• COLLECTED MATERIAL
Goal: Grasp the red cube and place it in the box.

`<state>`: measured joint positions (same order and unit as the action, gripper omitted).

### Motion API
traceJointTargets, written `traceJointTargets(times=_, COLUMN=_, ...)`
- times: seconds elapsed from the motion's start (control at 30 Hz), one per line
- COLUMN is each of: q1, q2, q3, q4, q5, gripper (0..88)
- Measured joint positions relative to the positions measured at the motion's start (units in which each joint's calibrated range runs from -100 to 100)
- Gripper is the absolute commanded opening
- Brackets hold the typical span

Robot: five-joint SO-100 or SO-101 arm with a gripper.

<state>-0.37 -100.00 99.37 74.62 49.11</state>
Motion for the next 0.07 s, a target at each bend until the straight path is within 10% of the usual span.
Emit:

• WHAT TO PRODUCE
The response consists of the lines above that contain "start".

• THE ANSWER
- times: seconds elapsed from the motion's start (control at 30 Hz), one per line
- Measured joint positions relative to the positions measured at the motion's start (units in which each joint's calibrated range runs from -100 to 100)

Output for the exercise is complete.